Third, after she had recuperated for a day, and been supplied with presentable clothing, she went to the forest-hut of the Prince of Orange that is out in the wilderness nearby, and met with him and his advisors on three consecutive days. Immediately thereafter the Prince withdrew his regiments from the south and set in motion his invasion of England. It is said that the Countess produced, as if by sorcery, a voluminous report filled with names, facts, figures, maps, and other details difficult to retain in the memory.

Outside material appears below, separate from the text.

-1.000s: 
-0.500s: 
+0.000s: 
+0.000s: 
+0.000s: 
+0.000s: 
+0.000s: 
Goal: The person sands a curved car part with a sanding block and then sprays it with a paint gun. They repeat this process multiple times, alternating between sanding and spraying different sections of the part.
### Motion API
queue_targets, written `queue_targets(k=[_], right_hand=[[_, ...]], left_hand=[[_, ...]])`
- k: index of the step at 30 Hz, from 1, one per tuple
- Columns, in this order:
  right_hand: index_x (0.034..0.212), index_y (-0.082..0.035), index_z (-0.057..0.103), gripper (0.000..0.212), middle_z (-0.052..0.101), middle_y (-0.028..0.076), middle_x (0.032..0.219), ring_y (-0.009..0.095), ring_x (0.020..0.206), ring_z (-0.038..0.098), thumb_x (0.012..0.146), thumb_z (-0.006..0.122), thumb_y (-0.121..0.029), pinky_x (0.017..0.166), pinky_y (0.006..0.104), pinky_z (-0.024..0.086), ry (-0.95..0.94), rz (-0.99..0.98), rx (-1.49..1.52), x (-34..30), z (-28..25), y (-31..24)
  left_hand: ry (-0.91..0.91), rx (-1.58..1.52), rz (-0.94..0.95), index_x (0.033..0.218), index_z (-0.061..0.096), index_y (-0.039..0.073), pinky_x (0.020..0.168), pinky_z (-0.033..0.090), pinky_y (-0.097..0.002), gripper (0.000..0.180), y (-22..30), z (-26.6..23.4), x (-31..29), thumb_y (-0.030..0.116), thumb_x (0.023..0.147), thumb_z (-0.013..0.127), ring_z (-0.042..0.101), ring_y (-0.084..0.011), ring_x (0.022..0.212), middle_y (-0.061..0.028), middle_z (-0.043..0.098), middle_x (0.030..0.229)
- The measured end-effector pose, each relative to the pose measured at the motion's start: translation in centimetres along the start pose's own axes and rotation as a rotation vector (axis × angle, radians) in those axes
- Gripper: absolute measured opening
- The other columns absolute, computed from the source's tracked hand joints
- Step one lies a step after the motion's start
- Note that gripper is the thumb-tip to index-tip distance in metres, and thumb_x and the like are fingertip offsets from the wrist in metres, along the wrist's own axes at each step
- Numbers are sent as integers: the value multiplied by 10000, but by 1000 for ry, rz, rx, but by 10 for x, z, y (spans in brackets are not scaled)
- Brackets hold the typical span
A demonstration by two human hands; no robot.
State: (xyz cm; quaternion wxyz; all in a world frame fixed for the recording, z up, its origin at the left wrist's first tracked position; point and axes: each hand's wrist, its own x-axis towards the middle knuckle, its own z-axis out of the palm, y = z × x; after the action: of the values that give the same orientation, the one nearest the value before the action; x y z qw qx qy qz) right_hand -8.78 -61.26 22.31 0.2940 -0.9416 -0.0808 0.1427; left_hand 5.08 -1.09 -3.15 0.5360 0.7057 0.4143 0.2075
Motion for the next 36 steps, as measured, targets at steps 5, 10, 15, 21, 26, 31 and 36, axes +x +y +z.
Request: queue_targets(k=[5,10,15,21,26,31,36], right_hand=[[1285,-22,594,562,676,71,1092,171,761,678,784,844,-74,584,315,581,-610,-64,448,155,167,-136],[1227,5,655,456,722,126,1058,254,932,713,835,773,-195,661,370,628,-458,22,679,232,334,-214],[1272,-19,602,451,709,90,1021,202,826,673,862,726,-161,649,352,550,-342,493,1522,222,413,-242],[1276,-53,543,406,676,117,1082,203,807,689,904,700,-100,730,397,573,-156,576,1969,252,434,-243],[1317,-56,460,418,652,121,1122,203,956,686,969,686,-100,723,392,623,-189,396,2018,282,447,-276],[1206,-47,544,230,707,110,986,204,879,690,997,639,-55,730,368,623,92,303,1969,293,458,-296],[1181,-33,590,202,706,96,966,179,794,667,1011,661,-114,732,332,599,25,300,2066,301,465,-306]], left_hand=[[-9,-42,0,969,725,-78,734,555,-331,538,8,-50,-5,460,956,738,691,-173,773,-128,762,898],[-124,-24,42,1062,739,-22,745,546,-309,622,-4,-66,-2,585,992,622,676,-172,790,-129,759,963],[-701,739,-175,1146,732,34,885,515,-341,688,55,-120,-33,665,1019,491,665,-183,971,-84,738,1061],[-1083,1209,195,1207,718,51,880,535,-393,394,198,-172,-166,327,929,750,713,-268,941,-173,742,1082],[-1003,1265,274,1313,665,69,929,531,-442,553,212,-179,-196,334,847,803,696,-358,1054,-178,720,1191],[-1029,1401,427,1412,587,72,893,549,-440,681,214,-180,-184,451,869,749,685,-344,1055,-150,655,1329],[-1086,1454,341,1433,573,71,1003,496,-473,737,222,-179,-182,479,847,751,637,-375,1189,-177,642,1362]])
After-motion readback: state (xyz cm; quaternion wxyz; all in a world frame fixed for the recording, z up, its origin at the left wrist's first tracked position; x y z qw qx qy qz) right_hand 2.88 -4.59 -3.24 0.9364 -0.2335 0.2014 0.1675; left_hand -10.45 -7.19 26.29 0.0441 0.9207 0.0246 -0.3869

So much for d’Avaux’s work. He had given me all that I could have asked for as a cryptologist. It remained only for me to apply Occam’s Razor to the facts that d’Avaux had amassed. My conclusion was that the Countess had made her notes, not with ink on paper, but with needle and thread on a work of embroidery. The technique, though extraordinary, had certain advantages. A woman who is forever writing things down on paper makes herself extremely conspicuous, but no one pays any notice to a woman doing needle-work. If a person is suspected of being a spy, and their possessions searched, paper is the first thing an investigator looks for. Crewel-work will be ignored. Finally, paper-and-ink documents fare poorly in damp conditions, but a textile document would have to be unraveled thread by thread before its information was destroyed.

By the time of my arrival in the Hague, the Countess had vacated her chambers in the Binnenhof and moved across the Plein to the house of the heretic “philosopher” Christiaan Huygens, who is her friend. On the day of my arrival she departed for Amsterdam to pay a call on her business associates there. I paid a cat-burglar, who has done many such jobs for d’Avaux in the past, to enter the house of Huygens, find the embroidery, and bring it to me without disturbing anything else in the room. Three days later, after I had conducted an analysis detailed below, I arranged for the same thief to put the embroidery back just where he had found it. The Countess did not return from her sojourn to Amsterdam until several days afterwards.